Content starts
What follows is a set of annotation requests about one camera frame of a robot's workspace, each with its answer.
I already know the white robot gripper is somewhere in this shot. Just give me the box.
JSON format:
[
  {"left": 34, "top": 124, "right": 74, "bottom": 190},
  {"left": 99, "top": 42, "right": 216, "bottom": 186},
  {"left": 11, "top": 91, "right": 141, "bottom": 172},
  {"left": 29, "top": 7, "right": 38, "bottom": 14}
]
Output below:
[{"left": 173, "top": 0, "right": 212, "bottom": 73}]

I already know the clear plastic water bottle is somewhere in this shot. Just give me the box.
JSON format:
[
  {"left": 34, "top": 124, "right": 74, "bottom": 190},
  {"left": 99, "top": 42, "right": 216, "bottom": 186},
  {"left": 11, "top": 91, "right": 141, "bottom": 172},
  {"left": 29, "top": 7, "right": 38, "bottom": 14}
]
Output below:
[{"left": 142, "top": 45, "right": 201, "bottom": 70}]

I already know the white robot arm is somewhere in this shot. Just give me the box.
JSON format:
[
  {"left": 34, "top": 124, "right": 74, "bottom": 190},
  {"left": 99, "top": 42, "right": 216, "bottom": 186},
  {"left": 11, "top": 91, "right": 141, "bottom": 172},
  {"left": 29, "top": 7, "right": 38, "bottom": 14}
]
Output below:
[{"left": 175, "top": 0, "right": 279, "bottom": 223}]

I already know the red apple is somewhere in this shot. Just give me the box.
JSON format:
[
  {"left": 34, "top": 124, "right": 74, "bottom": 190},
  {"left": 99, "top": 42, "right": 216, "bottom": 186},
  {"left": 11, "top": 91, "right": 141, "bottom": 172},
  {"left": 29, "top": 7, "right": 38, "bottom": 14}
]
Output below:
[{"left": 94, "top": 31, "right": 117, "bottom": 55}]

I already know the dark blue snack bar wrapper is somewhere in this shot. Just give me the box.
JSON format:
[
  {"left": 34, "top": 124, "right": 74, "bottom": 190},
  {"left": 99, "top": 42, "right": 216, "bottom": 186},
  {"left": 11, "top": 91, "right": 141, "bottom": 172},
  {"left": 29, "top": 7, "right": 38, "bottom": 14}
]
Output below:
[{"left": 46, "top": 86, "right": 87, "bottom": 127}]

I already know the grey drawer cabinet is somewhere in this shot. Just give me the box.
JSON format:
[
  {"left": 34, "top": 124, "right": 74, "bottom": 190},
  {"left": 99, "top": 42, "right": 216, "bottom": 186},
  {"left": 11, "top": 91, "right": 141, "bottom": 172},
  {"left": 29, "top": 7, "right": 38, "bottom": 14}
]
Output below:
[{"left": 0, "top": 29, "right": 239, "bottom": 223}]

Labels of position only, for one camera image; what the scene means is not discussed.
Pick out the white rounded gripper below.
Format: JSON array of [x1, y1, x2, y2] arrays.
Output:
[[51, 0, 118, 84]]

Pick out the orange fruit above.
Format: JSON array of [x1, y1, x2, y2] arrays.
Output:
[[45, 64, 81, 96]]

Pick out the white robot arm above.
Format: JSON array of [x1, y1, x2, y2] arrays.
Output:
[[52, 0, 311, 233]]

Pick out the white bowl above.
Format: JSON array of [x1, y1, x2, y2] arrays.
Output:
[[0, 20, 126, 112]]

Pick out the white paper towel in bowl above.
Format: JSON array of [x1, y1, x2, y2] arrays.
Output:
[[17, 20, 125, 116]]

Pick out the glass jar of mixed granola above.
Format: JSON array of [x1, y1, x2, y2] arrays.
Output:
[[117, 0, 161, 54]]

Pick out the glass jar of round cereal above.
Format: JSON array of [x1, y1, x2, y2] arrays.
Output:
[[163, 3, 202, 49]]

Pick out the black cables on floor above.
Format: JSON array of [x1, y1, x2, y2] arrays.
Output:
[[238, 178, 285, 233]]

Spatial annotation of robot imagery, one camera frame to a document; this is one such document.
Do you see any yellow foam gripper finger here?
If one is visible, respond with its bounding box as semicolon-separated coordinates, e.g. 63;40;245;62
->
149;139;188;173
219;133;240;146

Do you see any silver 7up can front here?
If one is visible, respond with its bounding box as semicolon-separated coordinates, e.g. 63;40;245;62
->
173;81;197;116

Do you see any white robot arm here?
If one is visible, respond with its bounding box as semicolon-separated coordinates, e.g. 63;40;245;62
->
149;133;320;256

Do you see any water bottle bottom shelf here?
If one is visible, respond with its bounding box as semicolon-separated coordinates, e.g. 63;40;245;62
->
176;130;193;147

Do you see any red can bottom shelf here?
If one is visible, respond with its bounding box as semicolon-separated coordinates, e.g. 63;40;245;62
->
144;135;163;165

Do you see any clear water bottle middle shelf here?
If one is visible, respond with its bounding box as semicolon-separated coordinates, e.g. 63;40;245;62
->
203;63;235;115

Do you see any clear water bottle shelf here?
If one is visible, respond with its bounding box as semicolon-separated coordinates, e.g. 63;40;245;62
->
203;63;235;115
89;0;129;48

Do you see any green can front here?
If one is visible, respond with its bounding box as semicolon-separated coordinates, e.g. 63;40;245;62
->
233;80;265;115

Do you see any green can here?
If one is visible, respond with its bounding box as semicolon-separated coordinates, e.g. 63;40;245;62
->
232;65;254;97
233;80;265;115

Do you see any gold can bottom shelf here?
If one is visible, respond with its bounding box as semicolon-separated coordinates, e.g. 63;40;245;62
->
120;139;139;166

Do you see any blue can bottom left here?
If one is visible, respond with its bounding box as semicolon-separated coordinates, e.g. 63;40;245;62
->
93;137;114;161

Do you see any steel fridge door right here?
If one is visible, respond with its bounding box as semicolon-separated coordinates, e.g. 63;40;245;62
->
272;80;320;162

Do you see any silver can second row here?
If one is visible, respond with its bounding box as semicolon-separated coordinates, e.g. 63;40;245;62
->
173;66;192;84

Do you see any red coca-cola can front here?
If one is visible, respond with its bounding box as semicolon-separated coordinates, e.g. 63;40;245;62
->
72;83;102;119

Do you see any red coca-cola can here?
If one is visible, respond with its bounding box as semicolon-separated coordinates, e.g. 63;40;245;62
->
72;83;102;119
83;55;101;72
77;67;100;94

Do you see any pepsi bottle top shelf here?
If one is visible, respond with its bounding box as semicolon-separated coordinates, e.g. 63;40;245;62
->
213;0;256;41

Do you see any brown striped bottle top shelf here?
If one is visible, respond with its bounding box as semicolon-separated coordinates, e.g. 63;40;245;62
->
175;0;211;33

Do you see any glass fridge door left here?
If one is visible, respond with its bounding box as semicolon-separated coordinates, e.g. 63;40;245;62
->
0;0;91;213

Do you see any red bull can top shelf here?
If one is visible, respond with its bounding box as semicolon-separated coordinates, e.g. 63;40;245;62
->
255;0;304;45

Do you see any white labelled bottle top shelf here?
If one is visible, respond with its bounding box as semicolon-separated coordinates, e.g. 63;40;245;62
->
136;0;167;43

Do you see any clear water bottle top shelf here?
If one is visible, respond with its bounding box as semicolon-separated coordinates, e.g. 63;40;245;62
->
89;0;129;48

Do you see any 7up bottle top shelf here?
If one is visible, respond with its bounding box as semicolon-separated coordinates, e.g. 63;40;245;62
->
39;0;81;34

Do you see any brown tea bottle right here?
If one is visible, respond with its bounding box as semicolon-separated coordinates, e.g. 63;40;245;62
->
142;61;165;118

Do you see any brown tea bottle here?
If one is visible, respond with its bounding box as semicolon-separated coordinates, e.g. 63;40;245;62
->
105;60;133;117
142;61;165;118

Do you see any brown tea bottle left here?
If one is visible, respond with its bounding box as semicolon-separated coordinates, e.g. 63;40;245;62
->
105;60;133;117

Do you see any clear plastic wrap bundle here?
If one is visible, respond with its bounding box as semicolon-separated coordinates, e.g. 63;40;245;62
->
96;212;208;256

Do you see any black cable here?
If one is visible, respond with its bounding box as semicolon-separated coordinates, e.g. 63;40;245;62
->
Content ends
**WORK ITEM**:
Search the listing above for lines containing "front", and copy them.

**YOUR SOLUTION**:
Do you see any silver 7up can front here?
Do you see any green can front here?
Do you see any red coca-cola can front here?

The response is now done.